**Task objective**:
Write out exactly the lines that run from the one containing "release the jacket" to the end of the entries below, with both end lines included.

**Data extracted from a collection**:

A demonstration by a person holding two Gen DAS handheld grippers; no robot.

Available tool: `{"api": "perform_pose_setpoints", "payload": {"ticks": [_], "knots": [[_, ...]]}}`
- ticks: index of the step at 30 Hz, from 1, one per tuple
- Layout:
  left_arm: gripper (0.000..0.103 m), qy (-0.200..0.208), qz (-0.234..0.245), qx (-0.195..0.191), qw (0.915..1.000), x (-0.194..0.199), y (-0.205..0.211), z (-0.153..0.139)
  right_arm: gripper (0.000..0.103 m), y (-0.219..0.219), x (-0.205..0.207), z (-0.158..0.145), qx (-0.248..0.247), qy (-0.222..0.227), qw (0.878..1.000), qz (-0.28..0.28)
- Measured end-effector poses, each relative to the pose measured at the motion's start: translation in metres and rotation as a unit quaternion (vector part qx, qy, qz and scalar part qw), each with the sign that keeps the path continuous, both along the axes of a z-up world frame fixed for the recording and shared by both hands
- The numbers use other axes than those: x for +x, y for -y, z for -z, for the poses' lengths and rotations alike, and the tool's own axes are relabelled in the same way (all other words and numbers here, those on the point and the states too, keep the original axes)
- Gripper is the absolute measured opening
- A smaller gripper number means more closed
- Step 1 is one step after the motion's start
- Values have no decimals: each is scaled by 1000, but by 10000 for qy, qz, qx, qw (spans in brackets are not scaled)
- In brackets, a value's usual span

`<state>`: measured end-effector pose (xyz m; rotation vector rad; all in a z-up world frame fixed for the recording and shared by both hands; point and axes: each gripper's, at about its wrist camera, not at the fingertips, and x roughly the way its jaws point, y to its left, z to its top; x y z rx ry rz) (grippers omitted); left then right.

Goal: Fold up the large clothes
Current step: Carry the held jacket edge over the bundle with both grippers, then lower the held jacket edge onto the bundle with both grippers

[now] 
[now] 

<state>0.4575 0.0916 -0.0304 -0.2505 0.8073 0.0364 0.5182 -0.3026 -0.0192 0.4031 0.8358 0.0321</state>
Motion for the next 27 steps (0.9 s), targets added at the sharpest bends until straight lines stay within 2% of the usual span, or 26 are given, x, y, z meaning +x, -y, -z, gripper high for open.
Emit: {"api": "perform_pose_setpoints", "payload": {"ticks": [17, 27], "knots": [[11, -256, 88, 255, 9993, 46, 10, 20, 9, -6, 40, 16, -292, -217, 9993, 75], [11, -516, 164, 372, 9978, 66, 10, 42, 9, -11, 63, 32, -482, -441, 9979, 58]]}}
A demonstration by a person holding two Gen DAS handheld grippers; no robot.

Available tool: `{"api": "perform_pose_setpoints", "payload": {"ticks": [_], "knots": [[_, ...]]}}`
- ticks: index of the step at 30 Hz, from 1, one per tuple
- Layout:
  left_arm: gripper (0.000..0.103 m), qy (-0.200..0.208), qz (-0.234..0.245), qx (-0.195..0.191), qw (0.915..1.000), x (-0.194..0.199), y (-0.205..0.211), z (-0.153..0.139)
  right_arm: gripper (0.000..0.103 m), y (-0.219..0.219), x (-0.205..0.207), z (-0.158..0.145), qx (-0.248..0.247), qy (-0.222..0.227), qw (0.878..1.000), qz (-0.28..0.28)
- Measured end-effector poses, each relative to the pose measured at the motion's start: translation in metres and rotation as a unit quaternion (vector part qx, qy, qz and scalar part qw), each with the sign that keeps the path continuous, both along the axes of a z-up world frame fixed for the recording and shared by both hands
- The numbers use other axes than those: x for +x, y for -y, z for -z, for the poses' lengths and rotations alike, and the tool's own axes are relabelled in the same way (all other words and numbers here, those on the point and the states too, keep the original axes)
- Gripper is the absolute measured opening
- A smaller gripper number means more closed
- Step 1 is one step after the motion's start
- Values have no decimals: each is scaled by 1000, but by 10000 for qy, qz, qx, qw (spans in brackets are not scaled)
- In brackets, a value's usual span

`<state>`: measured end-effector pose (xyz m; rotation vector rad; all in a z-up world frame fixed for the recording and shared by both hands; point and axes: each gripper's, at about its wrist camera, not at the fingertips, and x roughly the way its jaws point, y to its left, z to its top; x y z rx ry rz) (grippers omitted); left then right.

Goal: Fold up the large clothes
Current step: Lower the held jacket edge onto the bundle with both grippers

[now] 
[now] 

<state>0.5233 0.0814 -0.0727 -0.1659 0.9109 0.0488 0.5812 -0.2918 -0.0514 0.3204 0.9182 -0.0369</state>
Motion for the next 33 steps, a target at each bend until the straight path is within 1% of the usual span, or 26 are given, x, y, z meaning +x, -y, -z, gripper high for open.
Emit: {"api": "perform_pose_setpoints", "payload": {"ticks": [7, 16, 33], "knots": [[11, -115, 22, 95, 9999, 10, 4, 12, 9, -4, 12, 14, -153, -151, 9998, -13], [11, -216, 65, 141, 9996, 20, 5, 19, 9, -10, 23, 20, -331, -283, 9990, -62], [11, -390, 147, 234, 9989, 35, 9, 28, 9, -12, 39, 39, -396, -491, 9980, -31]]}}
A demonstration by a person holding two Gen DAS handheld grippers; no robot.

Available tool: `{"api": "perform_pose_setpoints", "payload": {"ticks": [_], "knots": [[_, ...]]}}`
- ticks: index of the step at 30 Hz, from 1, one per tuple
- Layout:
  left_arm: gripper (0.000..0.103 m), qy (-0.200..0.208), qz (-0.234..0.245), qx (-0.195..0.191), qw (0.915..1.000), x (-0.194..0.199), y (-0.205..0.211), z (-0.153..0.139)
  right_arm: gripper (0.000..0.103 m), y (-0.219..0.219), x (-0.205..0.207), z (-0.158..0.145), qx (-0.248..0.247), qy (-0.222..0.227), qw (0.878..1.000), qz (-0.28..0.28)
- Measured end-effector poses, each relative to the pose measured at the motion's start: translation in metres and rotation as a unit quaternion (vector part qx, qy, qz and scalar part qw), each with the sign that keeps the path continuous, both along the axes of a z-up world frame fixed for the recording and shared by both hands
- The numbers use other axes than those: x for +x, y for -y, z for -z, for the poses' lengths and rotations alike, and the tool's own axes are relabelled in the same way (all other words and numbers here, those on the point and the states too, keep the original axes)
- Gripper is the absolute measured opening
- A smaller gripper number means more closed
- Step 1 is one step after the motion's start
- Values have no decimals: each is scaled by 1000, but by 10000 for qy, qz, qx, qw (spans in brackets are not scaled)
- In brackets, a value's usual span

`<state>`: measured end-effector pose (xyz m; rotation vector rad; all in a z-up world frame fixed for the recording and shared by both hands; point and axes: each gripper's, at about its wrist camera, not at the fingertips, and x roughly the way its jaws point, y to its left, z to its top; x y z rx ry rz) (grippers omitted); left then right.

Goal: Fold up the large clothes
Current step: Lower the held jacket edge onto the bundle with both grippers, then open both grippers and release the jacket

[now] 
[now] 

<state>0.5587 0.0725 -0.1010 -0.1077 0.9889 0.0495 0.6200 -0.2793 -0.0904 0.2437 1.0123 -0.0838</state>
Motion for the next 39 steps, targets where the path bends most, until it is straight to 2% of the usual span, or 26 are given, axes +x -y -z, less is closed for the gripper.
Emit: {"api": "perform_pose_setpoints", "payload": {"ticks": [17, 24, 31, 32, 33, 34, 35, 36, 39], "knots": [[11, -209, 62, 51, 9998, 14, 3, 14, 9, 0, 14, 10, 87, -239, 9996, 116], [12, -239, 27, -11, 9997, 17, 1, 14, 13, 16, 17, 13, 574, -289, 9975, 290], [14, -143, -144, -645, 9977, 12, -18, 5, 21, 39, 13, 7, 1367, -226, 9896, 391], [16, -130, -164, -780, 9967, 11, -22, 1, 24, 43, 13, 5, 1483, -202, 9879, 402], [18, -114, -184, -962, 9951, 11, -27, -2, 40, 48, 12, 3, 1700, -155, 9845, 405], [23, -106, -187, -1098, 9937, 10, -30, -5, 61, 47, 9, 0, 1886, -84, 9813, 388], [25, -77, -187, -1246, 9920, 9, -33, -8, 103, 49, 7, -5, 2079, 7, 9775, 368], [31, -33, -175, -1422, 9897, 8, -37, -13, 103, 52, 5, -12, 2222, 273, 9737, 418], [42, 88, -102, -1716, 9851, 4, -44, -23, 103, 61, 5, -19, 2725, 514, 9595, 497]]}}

**Result**:
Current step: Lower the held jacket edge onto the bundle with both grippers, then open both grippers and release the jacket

[now] 
[now] 

<state>0.5587 0.0725 -0.1010 -0.1077 0.9889 0.0495 0.6200 -0.2793 -0.0904 0.2437 1.0123 -0.0838</state>
Motion for the next 39 steps, targets where the path bends most, until it is straight to 2% of the usual span, or 26 are given, axes +x -y -z, less is closed for the gripper.
Emit: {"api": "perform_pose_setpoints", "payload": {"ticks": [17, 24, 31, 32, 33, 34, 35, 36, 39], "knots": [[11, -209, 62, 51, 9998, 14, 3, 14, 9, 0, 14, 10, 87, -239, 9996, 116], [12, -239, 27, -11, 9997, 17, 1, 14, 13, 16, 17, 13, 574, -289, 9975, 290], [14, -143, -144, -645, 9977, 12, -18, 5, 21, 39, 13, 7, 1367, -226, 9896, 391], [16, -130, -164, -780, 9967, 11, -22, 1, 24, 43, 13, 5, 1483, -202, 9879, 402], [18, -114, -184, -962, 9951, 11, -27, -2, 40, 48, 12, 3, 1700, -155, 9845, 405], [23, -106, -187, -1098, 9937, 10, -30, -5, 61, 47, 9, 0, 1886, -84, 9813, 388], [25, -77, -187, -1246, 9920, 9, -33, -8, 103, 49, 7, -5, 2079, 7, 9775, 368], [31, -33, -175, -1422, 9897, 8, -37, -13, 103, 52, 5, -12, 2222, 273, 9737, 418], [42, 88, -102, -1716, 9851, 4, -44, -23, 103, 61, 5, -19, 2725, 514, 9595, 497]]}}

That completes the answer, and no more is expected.